Wisconsin needs Butch to be on the floor if they are to be successful. Butch said Sunday that his ankle feels fine, but he has averaged just five points per game in Wisconsin's last three contests. Tucker has noticed that the big man has been pressing a little bit of late.

"Brian just has to slow everything down," Tucker said. "He needs to slow the game down. I think he's putting too much on himself. He's thinking too much and it's bringing down his game. He needs to let everything come to him. With the loss of Greg (Stiemsma), he feels it's all on him to make up for it and that's not true. He knows he's been forcing it. Even his jump shot has not looked fluid. He's been kind of timid."

Butch understands that his team needs him in order to succeed. He has often been criticized for not using his big body more and taking smaller defenders into the post. He likes to sit out on the perimeter and shoot jump shots, which is unorthodox for a player with his size and strength.

However, in Saturday's 85-76 loss to Michigan, Butch made a conscious effort to take the ball inside.
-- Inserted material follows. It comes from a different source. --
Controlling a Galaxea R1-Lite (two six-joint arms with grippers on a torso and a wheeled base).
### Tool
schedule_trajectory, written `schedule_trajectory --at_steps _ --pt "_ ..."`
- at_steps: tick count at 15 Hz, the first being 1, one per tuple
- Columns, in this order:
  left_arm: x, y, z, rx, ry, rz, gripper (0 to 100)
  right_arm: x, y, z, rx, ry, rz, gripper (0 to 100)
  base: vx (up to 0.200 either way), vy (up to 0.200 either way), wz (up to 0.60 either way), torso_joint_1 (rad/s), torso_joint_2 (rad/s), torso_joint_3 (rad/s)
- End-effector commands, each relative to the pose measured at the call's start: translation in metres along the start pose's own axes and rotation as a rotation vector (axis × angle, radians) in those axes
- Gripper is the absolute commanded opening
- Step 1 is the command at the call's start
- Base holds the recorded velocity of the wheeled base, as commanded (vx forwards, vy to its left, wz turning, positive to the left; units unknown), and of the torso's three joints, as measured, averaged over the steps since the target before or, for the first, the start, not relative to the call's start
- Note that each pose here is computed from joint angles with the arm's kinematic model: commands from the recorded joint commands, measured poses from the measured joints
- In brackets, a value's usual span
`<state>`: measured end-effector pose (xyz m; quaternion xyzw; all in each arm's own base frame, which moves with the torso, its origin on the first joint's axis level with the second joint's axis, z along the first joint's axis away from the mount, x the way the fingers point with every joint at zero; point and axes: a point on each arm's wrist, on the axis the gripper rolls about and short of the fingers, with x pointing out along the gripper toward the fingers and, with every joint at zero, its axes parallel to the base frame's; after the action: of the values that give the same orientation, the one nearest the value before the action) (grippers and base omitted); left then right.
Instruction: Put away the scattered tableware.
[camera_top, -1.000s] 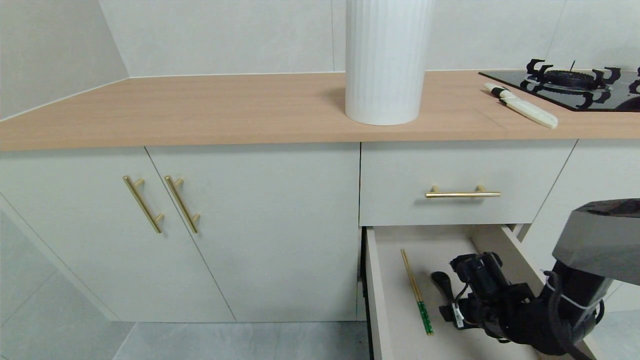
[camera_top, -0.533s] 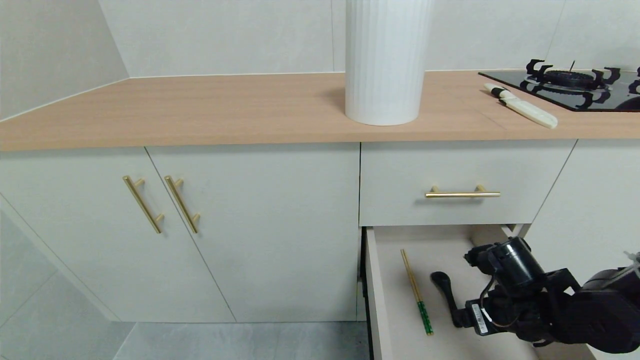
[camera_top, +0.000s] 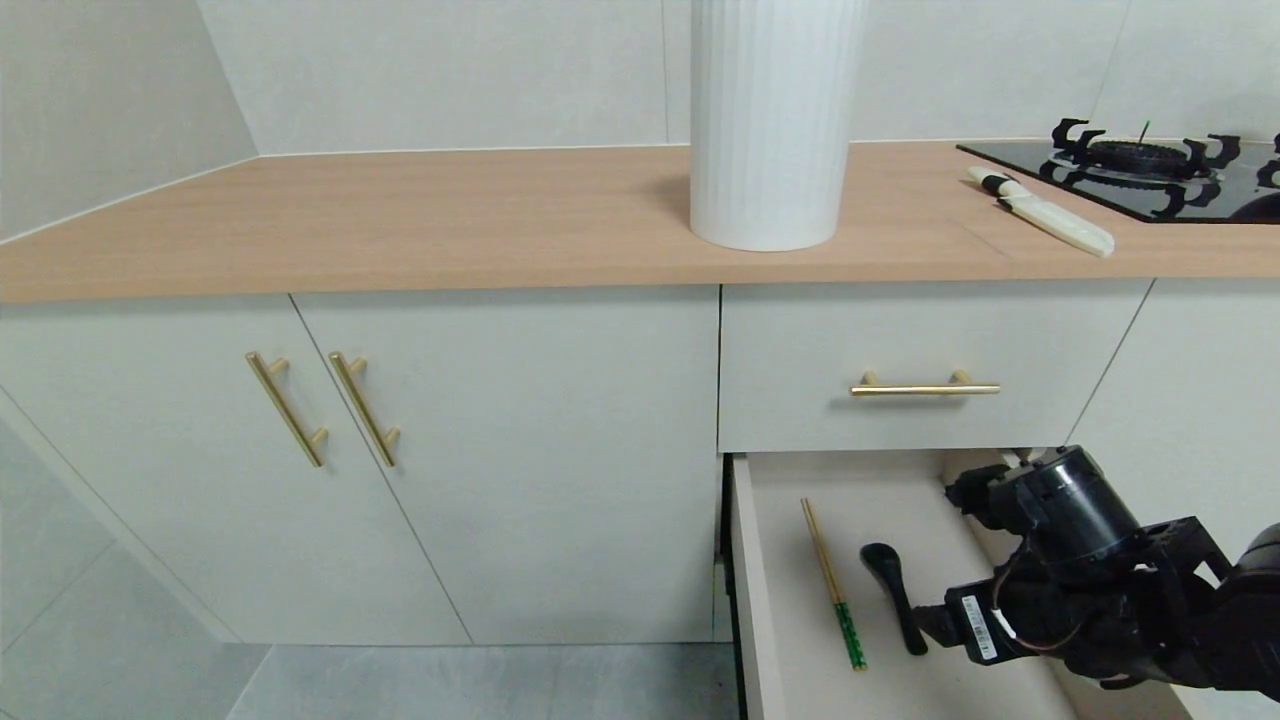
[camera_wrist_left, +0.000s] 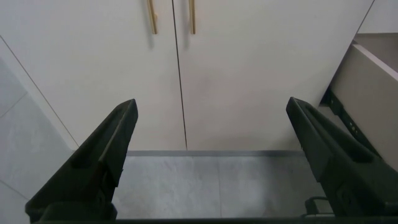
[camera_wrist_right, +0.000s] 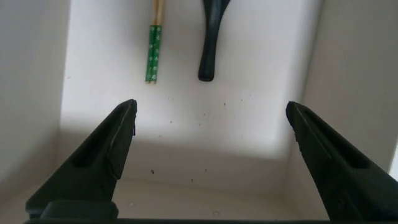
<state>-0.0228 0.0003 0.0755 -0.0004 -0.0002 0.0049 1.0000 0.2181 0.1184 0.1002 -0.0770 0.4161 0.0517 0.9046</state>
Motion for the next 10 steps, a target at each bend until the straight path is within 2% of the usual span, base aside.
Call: schedule_trajectory --at_steps 1,7,10 --pt "0.000 0.000 0.000 -0.001 0.000 0.001 100 -0.015 0.001 0.002 -0.005 -0.037 0.022 100 -0.200 0.000 0.00 0.002 0.00 0.007" --pt "0.000 0.000 0.000 -0.001 0.000 0.001 100 -0.034 0.004 -0.002 -0.036 -0.038 0.048 100 -0.200 0.000 0.00 0.005 0.00 0.002" --pt "0.000 0.000 0.000 -0.001 0.000 0.001 100 -0.039 0.003 -0.003 -0.042 -0.038 0.052 100 0.000 0.000 0.00 0.000 0.00 0.000"
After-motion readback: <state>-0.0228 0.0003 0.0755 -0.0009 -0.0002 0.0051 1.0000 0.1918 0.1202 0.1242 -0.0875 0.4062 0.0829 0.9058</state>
"When your shot's not feeling right, you got to try to get in a little closer and get an easier shot," Butch said. He played poorly in the game, but he is clearly working hard to improve.

Despite the rough stretch, the Badgers are still tied for first place near the midpoint of the conference season.

"(Brian) has to understand that we can't wait until the end of the year," Tucker said. "Everything has to gel and even looking at him during practice today, he was more relaxed, everything is coming to him so I think he understands what he has to do."

Butch has had a turbulent beginning to his Wisconsin career and has struggled to live up to expectations, but anyone who has seen him play for an extended period of time has seen flashes of just how special of a basketball player he is. He will be one of the keys to whether or not the Badgers can right the ship and win the conference title this season.